You don't mention what passport you have so I can't comment on how easy it'd be for you to live here but for what it's worth, Portugal is a fantastic place to live & very safe indeed by African standards...... however, work is in short supply & even shorter supply if the applicant doesn't speak Portuguese. 

The good news is there are options such as earning a living online & if you can do that then it's simply fabulous!


----------



## inconnu (Apr 11, 2012)

Emil H said:


> Hi, everyone
> 
> I'm considering relocating to Portugal. I've no idea where to start or what to do, but I have just read somewhere that Portugal is the third safest place to live and / or holiday in. We have a very unpleasant political situation here in South Africa and ... I have an eighteen year old son I'm concerned about his (and my) future.
> 
> ...


*I bailed out of France after 30 years around six years ago now.

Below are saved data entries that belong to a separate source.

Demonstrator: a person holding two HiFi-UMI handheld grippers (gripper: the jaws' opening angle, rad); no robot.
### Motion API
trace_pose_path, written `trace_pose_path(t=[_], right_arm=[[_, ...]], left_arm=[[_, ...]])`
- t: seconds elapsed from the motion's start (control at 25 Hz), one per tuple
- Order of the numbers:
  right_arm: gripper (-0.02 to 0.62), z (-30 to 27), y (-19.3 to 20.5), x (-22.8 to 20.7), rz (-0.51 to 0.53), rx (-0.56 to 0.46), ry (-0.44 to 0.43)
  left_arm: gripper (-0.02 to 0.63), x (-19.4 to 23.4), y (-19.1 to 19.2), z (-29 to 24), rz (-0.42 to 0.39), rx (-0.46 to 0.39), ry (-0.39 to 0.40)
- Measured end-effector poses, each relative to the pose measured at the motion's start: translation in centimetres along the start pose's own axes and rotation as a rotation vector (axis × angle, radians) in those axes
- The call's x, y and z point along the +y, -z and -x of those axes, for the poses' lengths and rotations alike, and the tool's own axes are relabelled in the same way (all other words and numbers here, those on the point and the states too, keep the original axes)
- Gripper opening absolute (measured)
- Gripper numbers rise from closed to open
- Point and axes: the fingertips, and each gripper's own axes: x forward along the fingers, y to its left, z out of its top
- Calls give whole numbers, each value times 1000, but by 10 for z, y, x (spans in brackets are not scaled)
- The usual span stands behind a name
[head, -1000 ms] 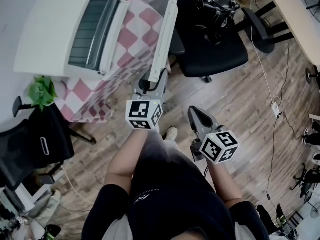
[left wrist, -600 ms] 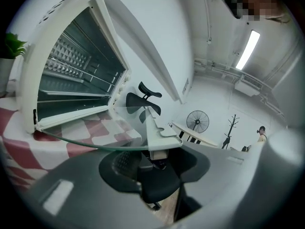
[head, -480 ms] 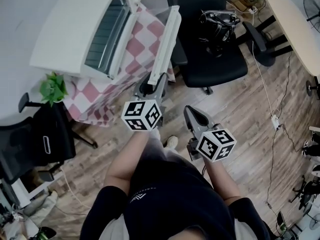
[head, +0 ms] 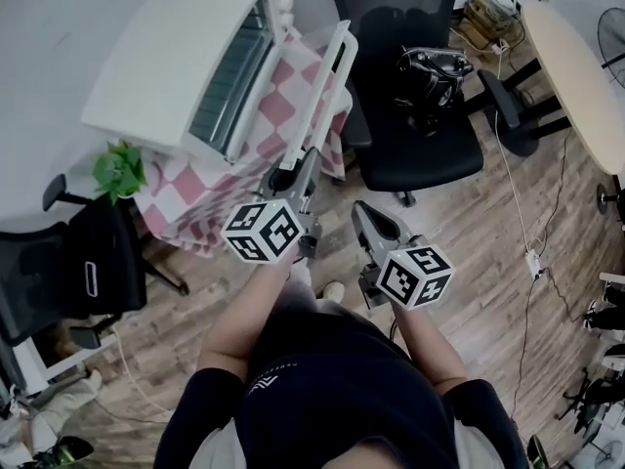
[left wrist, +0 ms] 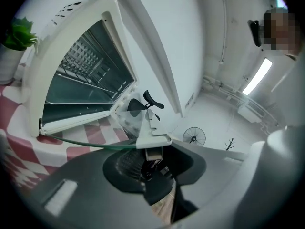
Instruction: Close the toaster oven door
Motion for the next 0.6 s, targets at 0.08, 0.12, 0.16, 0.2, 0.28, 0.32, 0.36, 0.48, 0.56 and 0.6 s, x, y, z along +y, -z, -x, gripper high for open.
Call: trace_pose_path(t=[0.08, 0.12, 0.16, 0.2, 0.28, 0.32, 0.36, 0.48, 0.56, 0.6], right_arm=[[2, -5, -5, 3, 11, 2, -15], [2, -9, -8, 5, 16, 2, -23], [2, -12, -11, 7, 20, 2, -31], [3, -15, -13, 9, 25, 3, -39], [2, -20, -18, 13, 34, 5, -54], [2, -23, -20, 15, 39, 7, -61], [2, -25, -22, 16, 44, 10, -68], [3, -32, -27, 22, 56, 15, -88], [2, -36, -29, 26, 63, 20, -101], [2, -38, -30, 28, 67, 22, -107]], left_arm=[[126, 0, -9, 3, 32, -20, 9], [124, 1, -15, 4, 46, -35, 15], [126, 1, -21, 5, 59, -53, 19], [127, 2, -27, 7, 70, -71, 22], [131, 4, -38, 10, 91, -107, 24], [133, 5, -44, 12, 100, -124, 24], [135, 5, -49, 13, 108, -140, 25], [141, 7, -65, 18, 127, -185, 24], [146, 9, -75, 22, 133, -206, 14], [148, 11, -79, 24, 134, -217, 7]])
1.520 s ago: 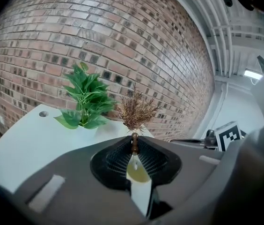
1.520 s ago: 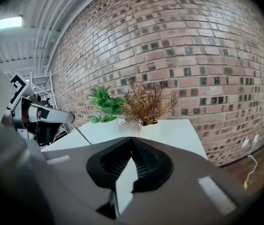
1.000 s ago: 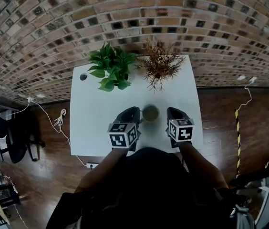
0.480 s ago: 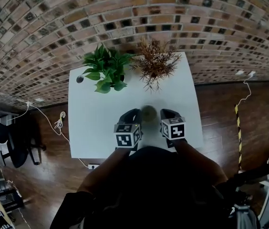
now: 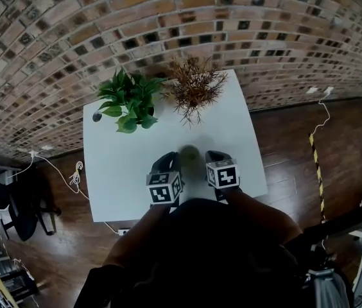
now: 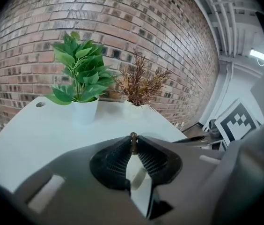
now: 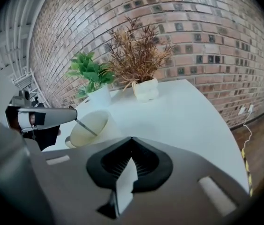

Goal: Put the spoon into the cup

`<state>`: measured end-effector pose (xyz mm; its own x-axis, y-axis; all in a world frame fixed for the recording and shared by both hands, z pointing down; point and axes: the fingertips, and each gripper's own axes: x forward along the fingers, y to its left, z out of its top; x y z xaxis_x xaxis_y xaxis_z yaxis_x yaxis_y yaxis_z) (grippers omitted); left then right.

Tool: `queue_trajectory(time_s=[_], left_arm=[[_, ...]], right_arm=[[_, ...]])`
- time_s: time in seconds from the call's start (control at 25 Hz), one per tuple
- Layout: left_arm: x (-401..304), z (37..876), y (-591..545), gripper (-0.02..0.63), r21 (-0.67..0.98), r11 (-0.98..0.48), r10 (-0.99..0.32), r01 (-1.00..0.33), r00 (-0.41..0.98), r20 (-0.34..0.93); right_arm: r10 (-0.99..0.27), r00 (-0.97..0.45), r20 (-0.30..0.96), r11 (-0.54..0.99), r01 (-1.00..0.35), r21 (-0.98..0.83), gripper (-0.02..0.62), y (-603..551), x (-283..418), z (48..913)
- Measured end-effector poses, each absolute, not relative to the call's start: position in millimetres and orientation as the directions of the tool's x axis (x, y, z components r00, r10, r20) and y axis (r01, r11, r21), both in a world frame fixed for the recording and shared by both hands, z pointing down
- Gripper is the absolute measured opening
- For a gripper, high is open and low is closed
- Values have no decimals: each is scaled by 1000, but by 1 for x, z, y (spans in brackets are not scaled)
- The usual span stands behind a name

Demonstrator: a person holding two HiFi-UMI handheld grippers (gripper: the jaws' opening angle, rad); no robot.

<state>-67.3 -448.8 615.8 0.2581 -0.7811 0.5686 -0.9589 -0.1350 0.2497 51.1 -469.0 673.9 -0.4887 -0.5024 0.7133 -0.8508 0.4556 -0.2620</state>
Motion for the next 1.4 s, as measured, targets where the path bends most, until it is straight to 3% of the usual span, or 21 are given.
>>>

Portugal is as good as anywhere to hang your hat and better than most.*


----------



## Strontium (Sep 16, 2015)

Emil H said:


> Hi, everyone
> 
> I'm considering relocating to Portugal. I've no idea where to start or what to do, but I have just read somewhere that Portugal is the third safest place to live and / or holiday in. We have a very unpleasant political situation here in South Africa and ... I have an eighteen year old son I'm concerned about his (and my) future.
> 
> ...


Hi und welcome,

Basically --- Portugal is a lovely place to live but you will have very little chance of getting employment unless you 

A: Speak Portuguese and 
B: Have a skill which is in great demand

if you life depends on teaching and taking pictures try finding work before relocating.


----------



## snoble (Dec 5, 2017)

STEVEN N.

Hello Emil H and others on this Forum: 

We, too, are new on this forum. We are both Canadians, living on the east coast in NB. We are a same-sexed couple, both teachers, 57 and 60. We are looking to retire in the next few years to Coimbra. We are at the very beginning of all of this, so would like any starting out information too. The other thing we'd like to know is how easy is to to do freelance teaching? We are both ESL teachers working with immigrants, refugees and international students. I have my doctorate and my partner has his MA. And is it possible to be retired, but work a little on the side?


----------